剣持の発言に笑いを弾ませた加賀美は、紙袋からいかにもな包装に包まれた箱を取り出し、なんの躊躇いもなくそれを破いた。
贈り主を気の毒に思いながら、あっという間に開かれた蓋。宝石の如く美しいチョコレートの登場に“おお〜”と三人の声が重なる。

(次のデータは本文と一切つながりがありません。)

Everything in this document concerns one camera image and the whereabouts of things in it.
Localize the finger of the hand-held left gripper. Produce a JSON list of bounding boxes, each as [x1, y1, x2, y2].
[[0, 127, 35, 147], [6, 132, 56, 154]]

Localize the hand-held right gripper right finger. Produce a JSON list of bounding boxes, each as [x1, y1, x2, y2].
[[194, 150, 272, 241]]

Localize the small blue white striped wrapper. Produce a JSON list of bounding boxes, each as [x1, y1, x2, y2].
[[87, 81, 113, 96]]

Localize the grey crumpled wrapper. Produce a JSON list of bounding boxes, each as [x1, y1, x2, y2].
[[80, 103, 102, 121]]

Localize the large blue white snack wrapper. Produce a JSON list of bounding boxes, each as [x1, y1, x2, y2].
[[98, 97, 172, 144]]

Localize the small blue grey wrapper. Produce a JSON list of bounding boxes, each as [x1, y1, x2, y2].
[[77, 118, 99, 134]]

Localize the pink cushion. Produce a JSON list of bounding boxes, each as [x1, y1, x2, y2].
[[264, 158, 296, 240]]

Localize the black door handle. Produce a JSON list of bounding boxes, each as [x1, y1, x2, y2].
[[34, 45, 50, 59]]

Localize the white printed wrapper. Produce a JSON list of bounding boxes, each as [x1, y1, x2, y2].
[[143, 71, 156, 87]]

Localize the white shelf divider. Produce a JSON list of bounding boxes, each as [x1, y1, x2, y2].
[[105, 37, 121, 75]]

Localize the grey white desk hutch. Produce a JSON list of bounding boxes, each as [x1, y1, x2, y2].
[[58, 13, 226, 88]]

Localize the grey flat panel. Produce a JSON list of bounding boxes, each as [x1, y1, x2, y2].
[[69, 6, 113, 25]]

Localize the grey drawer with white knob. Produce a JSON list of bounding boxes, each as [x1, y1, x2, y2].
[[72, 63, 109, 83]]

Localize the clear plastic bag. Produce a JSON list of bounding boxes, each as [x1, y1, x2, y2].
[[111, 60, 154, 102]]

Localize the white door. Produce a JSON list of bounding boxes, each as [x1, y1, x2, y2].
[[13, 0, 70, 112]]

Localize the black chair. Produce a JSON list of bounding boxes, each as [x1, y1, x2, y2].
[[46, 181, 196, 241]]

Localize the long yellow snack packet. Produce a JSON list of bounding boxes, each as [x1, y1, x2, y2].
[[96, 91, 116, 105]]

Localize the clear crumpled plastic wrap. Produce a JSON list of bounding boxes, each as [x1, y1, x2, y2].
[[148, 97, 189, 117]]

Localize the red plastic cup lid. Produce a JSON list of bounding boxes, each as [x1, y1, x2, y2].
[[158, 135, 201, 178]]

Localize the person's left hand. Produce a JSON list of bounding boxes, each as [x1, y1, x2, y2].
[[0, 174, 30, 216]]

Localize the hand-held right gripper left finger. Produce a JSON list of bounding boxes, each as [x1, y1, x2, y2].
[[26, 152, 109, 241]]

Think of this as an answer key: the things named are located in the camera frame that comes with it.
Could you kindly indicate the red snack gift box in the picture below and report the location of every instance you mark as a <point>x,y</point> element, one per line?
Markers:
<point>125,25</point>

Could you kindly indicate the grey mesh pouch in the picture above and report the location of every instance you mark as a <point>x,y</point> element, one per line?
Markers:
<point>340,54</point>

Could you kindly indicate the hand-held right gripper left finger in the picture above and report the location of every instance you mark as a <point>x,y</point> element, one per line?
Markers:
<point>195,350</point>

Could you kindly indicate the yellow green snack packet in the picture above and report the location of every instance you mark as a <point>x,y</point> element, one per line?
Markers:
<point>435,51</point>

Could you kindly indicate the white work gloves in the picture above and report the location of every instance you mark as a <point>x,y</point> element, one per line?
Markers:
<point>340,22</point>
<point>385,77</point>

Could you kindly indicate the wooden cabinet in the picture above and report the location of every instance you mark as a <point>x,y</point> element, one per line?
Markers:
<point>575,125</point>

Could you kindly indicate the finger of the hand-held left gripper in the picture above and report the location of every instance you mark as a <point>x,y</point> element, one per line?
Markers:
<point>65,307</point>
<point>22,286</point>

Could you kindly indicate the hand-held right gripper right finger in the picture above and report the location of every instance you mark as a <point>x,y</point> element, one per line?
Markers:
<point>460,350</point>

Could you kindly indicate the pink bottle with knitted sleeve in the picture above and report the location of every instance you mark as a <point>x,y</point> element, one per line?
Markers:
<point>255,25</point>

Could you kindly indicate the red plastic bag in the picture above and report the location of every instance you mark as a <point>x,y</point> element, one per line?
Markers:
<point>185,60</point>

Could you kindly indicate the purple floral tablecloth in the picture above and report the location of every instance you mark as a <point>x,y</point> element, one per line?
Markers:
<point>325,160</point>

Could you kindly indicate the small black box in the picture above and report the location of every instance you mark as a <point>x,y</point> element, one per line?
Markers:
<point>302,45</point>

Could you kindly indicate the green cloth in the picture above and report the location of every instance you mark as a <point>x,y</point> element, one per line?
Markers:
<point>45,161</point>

間違いなくお高い。少なくとも高校生である剣持には到底手が出せないものだ。
途端に充満する甘ったるいカカオの香りに、空腹が刺激される。
「うっわ……社長って感じ」
「なんだその感想」
「僕達も食べていいんすか、これを……!」
「そのために持ってきたんで。どうぞ、遠慮なく」
「あ、折角だから俺のも食べてや!何かええな、こういうのも。バレンタインって感じ。いつも一人じゃ食べきれんのよね。一緒に消費してくれたらマジ助かる」
「流石、ホストって感じの発言だ……アニキ……」
一面に煌びやかな甘味が並ぶ。赤、黄色、紫。花、ハート、宝石型。
本来の目的すら忘れ、らしくもなく胸が弾んだ。密かに――果たして隠せているのかは定かではないが、甘党である剣持は早速どれを食べようかと視線を巡らせる。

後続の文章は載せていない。